------ Data in this exercise
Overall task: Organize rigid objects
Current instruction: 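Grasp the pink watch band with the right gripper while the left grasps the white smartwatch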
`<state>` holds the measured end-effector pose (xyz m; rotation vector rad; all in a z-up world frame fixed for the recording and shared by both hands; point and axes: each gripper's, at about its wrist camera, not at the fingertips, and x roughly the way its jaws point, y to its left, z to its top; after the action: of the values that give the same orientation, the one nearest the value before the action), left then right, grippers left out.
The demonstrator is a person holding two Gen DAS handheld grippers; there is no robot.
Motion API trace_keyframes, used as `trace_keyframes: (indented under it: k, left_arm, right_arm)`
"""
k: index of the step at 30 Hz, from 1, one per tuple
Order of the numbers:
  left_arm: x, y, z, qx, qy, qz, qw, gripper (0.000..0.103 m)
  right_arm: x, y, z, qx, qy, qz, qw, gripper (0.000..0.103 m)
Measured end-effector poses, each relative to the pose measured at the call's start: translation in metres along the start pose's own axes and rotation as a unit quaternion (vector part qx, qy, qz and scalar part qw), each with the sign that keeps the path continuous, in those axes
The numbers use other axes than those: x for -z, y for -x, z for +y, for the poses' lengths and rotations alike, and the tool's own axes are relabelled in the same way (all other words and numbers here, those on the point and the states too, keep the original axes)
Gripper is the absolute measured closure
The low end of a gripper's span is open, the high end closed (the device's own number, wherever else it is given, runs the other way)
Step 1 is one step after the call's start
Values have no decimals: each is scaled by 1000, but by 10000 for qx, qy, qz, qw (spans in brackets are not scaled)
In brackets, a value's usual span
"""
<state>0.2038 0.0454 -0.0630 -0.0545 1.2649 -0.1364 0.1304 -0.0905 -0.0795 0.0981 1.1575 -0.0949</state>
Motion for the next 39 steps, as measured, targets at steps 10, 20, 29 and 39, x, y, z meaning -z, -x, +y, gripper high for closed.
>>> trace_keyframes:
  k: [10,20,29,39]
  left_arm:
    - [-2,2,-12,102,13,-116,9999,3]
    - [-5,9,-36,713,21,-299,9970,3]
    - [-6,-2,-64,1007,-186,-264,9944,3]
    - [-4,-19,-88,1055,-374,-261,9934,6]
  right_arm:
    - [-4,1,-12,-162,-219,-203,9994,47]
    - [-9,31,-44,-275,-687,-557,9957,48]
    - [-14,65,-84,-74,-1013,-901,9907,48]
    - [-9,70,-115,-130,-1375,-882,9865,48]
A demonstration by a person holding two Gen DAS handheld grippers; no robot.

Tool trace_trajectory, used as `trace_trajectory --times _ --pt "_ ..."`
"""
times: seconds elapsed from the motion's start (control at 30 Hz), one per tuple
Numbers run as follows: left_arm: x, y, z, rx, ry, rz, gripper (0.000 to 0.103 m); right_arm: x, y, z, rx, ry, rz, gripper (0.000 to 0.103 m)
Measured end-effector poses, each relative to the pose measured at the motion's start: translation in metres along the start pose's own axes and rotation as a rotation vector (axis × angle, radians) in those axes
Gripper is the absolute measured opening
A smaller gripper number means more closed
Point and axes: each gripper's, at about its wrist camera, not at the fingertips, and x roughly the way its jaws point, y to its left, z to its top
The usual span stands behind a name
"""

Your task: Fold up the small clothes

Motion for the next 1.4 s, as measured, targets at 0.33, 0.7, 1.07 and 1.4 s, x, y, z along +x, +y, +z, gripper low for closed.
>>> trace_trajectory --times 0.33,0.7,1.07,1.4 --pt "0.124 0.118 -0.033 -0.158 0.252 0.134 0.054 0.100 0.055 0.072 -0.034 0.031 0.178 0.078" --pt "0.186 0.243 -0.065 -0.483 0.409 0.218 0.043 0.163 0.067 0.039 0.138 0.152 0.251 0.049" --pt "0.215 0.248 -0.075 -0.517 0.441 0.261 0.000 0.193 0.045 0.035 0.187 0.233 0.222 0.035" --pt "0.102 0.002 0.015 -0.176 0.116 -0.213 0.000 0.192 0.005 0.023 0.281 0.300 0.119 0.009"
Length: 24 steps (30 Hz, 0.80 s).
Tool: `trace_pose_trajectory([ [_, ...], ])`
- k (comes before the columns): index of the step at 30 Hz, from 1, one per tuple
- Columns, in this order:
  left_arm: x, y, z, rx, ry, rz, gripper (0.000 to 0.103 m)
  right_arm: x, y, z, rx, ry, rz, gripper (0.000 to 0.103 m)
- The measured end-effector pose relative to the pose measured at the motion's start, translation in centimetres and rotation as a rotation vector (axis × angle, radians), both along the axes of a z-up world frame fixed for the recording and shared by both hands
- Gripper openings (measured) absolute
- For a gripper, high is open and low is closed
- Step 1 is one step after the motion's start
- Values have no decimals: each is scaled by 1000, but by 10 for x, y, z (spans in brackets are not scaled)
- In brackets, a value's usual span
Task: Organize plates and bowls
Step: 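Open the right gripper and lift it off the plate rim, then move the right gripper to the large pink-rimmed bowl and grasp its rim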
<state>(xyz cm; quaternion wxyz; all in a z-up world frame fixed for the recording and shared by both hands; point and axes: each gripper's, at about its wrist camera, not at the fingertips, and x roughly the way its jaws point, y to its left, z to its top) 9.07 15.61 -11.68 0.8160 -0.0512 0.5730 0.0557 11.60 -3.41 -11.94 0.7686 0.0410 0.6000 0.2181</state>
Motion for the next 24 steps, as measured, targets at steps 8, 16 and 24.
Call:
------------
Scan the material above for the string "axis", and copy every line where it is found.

Answer section:
Measured end-effector poses, each relative to the pose measured at the motion's start: translation in metres along the start pose's own axes and rotation as a rotation vector (axis × angle, radians) in those axes
- The measured end-effector pose relative to the pose measured at the motion's start, translation in centimetres and rotation as a rotation vector (axis × angle, radians), both along the axes of a z-up world frame fixed for the recording and shared by both hands

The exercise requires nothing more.